◆ EXERCISE DESCRIPTION
State how many lines in the entries below contain "camera". Write nothing but the number.

START AVAILABLE DATA

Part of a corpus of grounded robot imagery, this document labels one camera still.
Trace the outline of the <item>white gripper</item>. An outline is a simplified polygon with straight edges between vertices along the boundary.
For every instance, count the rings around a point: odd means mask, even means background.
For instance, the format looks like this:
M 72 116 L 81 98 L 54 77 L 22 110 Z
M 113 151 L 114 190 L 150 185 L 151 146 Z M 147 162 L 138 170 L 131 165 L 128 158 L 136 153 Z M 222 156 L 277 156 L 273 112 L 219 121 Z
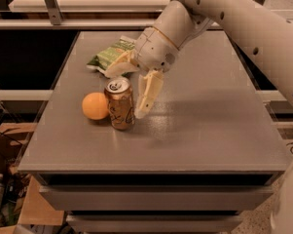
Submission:
M 134 110 L 137 119 L 152 109 L 164 84 L 163 72 L 168 72 L 178 58 L 178 49 L 158 29 L 147 27 L 135 41 L 134 51 L 125 51 L 105 70 L 107 78 L 138 71 L 151 70 L 138 77 L 138 97 Z

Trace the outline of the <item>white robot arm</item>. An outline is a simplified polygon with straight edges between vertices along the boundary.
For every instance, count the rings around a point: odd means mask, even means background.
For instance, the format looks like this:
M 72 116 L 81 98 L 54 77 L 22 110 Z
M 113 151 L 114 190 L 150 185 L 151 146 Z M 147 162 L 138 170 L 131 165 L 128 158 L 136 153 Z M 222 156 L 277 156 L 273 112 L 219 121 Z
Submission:
M 151 110 L 178 52 L 214 22 L 293 106 L 293 23 L 253 0 L 172 0 L 135 41 L 134 50 L 105 71 L 108 78 L 148 71 L 139 78 L 138 118 Z

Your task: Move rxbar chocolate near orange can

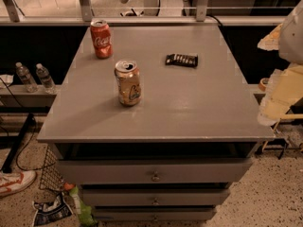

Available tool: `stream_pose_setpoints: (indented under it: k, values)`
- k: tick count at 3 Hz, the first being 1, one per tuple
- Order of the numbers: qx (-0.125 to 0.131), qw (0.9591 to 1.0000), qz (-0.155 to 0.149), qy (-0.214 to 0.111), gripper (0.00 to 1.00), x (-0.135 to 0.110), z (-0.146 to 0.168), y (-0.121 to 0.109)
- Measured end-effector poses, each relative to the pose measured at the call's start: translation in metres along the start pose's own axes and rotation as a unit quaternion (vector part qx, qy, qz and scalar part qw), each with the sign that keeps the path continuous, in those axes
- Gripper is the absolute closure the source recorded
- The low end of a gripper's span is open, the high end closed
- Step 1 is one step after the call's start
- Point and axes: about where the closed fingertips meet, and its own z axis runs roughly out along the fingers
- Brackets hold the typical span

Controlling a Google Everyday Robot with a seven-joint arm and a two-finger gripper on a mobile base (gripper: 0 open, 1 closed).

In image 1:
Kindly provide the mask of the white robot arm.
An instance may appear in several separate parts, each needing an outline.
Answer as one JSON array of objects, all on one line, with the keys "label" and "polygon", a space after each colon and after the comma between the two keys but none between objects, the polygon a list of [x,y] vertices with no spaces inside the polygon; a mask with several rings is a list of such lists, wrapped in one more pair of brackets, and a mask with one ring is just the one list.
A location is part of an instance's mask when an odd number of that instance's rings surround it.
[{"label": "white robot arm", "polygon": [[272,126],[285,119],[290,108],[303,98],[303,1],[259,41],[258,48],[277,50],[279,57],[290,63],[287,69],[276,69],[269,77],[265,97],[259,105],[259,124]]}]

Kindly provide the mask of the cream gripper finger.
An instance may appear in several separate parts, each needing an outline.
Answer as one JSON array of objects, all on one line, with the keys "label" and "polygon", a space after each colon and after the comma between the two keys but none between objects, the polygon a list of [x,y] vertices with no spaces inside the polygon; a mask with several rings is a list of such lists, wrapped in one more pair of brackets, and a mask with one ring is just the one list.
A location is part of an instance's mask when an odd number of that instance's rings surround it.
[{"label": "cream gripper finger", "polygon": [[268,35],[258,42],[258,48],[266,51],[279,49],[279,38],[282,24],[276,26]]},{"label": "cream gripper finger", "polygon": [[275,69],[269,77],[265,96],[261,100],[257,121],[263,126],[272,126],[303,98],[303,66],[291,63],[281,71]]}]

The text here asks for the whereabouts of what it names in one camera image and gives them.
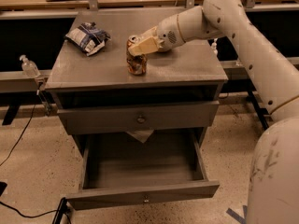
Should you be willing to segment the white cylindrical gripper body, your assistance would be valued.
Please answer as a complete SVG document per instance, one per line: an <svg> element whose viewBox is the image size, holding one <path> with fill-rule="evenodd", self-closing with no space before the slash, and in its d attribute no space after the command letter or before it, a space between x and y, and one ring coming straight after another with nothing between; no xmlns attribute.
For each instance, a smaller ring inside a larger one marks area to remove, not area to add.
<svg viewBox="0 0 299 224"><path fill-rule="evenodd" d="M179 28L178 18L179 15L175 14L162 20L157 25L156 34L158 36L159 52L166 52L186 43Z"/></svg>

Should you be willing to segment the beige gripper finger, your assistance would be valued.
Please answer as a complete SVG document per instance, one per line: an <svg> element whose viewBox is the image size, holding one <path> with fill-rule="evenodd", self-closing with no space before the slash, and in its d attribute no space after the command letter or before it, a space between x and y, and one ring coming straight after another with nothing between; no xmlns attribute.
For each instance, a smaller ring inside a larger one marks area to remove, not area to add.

END AVAILABLE DATA

◆ TASK RESPONSE
2